Welcome to the Dahlhouse by Ken Dahl is subtitled "Alienation, incarceration and inebriation in the new American Rome" and contains a string of short comics about growing old and angry in America.  It also works pretty well as an scathing critique of George Bush's America and the decade of the naughts.  Dahl is best known now for his autobiographical tale of an STD called Monsters, but this book is a great introduction to his cartooning talents.  
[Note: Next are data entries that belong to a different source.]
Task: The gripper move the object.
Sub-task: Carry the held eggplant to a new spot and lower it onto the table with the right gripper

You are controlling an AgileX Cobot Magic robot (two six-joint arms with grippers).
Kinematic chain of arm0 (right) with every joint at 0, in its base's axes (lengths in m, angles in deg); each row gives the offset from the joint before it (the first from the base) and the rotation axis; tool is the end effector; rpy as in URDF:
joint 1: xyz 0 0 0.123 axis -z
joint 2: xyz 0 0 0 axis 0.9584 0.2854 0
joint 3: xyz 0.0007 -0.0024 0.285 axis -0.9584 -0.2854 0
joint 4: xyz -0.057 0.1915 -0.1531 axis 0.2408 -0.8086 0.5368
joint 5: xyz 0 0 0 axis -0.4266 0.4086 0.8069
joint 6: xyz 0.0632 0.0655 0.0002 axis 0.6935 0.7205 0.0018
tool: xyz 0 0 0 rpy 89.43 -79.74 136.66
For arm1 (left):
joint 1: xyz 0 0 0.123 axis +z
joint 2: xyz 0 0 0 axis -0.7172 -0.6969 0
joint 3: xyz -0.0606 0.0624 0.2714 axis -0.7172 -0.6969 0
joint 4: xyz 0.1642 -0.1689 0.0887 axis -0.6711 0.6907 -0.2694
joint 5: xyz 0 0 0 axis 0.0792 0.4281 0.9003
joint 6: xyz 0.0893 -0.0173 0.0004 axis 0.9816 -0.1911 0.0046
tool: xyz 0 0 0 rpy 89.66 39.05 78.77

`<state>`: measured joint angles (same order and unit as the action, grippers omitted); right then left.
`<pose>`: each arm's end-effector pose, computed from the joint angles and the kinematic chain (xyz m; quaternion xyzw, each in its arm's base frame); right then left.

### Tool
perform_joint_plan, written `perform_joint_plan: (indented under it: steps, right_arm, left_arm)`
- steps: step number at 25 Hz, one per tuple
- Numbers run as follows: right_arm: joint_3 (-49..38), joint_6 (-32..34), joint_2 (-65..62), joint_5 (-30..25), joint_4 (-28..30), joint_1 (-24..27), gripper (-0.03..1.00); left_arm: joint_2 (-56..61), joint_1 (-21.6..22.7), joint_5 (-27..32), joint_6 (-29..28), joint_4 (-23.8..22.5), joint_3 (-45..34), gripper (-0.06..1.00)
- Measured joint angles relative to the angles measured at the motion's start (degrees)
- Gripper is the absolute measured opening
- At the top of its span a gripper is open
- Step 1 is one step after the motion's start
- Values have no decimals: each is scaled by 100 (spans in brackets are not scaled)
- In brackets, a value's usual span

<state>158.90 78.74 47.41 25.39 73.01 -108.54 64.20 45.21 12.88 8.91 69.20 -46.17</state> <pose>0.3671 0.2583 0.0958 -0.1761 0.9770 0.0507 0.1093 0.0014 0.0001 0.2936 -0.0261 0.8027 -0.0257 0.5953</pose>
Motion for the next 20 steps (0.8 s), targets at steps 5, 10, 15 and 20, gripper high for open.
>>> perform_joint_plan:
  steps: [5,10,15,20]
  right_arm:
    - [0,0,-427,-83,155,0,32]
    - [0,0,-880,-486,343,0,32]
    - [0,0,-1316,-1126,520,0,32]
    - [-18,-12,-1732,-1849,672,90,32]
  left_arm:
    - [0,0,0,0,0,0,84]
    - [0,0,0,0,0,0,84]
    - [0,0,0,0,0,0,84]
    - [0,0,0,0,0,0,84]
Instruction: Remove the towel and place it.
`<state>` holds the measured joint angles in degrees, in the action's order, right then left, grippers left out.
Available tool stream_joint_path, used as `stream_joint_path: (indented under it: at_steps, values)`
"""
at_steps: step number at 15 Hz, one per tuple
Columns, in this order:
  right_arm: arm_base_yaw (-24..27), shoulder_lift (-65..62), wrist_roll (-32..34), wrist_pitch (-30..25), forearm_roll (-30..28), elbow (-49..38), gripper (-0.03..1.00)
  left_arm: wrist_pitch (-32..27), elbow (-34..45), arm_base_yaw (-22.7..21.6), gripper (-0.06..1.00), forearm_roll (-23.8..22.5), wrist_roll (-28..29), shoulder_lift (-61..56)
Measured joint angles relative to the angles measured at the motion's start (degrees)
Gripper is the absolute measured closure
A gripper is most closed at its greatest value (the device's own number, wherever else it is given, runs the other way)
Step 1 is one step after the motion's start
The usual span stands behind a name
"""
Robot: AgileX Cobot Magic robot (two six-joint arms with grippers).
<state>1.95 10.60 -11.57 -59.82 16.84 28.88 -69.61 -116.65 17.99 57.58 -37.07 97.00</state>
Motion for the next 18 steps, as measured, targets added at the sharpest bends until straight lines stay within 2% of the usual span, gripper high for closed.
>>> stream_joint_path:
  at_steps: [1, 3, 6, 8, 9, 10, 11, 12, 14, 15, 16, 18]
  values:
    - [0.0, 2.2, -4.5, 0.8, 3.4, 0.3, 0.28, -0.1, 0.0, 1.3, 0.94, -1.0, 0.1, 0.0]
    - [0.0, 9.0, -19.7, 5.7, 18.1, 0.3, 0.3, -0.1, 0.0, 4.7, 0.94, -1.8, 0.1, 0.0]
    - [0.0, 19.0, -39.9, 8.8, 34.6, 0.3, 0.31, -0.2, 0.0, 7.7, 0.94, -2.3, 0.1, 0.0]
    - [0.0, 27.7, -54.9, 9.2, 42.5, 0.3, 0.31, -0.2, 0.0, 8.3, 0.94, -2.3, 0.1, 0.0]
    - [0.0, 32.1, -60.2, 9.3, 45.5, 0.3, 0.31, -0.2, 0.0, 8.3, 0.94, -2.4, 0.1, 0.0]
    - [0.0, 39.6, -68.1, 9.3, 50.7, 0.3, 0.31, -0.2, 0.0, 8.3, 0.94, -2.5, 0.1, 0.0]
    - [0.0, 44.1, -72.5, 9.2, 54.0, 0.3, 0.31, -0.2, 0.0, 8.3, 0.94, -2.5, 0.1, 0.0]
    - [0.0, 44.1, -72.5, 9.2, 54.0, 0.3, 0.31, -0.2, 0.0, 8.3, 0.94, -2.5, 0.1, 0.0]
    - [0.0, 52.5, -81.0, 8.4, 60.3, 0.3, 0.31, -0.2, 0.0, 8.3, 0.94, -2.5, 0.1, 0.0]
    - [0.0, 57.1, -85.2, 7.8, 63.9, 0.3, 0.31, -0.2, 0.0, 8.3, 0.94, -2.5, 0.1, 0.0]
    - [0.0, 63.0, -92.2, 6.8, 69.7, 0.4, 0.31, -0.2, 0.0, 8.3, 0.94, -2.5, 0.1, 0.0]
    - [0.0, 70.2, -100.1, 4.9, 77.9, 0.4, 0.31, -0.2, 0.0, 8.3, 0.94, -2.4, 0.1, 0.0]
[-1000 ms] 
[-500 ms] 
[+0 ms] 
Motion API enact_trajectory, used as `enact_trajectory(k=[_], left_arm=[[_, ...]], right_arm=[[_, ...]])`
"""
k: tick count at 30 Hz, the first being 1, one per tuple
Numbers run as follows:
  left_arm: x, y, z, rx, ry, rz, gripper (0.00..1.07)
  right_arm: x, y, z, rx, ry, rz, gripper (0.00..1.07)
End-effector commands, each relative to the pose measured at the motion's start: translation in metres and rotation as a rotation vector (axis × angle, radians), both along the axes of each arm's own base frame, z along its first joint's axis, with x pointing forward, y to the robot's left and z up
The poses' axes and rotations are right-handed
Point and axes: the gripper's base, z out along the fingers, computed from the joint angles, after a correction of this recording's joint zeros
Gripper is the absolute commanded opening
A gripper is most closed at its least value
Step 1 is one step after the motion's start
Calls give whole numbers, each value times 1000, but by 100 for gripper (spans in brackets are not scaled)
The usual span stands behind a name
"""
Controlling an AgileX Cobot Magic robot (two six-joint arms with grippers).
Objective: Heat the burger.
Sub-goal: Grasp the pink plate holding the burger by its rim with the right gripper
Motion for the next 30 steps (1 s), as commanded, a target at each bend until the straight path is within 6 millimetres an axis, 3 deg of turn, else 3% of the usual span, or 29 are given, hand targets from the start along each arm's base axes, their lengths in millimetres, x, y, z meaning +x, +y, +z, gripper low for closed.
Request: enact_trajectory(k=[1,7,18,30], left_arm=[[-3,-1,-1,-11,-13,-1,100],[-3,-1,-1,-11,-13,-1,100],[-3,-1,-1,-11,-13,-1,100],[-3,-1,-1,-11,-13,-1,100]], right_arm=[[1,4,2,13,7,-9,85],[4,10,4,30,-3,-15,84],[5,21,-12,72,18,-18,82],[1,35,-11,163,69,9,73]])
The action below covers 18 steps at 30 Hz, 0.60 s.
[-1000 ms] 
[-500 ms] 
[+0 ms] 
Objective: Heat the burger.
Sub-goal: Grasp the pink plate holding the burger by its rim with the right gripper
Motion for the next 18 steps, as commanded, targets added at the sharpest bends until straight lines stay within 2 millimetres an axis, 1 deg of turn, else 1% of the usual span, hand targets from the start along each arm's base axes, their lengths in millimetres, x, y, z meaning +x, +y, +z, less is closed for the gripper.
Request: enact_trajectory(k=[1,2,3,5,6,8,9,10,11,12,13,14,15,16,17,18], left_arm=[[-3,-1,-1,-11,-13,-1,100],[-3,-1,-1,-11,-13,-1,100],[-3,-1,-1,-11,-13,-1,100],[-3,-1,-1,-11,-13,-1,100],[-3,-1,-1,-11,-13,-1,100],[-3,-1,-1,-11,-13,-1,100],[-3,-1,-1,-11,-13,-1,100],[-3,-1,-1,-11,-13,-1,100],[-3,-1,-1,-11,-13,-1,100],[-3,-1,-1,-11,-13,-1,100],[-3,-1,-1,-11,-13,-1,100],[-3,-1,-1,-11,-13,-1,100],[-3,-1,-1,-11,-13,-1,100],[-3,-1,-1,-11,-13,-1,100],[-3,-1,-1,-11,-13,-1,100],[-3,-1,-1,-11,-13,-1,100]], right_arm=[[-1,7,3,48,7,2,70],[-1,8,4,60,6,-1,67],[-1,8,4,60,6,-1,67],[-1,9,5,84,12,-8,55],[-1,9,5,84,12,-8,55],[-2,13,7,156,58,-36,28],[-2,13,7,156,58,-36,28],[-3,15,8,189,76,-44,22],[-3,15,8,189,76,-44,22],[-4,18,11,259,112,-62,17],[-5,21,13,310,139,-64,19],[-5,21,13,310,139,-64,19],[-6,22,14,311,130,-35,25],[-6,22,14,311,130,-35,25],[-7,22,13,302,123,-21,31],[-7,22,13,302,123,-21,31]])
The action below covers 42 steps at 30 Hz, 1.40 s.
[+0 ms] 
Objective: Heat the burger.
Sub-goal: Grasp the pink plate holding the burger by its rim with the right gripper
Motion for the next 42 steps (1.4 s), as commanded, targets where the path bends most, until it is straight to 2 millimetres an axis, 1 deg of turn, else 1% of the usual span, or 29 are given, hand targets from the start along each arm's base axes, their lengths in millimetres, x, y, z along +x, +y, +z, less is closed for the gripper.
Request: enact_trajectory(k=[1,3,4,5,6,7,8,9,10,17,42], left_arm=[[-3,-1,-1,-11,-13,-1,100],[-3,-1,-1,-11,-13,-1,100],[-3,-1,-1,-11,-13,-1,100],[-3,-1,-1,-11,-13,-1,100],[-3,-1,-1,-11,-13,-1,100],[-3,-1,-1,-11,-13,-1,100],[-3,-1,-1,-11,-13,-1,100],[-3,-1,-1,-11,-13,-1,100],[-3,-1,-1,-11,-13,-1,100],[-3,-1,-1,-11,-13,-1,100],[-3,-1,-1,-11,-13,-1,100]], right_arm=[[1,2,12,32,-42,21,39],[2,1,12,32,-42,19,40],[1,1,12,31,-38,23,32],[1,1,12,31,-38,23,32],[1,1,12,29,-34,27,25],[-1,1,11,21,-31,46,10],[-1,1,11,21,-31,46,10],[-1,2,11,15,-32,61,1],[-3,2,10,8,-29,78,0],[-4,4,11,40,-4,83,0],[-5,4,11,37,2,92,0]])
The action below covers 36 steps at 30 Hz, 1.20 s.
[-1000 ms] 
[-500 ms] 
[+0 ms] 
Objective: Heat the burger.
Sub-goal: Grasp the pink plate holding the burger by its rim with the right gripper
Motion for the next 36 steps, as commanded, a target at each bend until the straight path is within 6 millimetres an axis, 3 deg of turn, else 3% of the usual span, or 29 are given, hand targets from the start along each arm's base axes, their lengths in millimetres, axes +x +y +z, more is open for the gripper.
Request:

Dahl starts off with a series of funny comics called "Old Punx Vs..." before shifting to a longer tale remembering his flight from San Francisco, California to Honolulu, Hawaii on September 11, 2002.  It's a vivid description and critique of a time one year after the terrorist attacks on NYC and Washington DC.  The targets of Dahl's anger and attention are varied though, the next lengthy piece runs through the history of zines and then lacerates the pretensions of those making zines simply to stroke their own ego.  The centerpiece of the book, for me, feels like "The Origin of Army Guy" where a sad sack character decides to join the Army and gets a recruitment speech from a character that looks a lot like "Sarge" from Beatle Bailey.  It's a funny, but extremely biting comic that delivers tough political critique in a funny way.  

Much of the rest of the book is occupied by Dahl's alter ego, "Gordon Smalls" a lonely and alienated character who often narrates his day to, well us.  Although maybe he's just crazy and talking to no one.  Works either way I suppose.  These comics are funny and get at another theme Dahl is interested in -- the loss that comes with growing old.  Whether it's trying to pick up skateboarding again or visiting the swingset at an empty park at night, there's something sad but universal about Gordon Smalls.  Almost everyone has dreams, skills, or life experiences you just can't go back to as you get older.

I also love Dahl's artwork.  Very expressive work and he shows a range of styles throughout this book.

 

The publisher provided a copy of the book to ComixTalk for review purposes.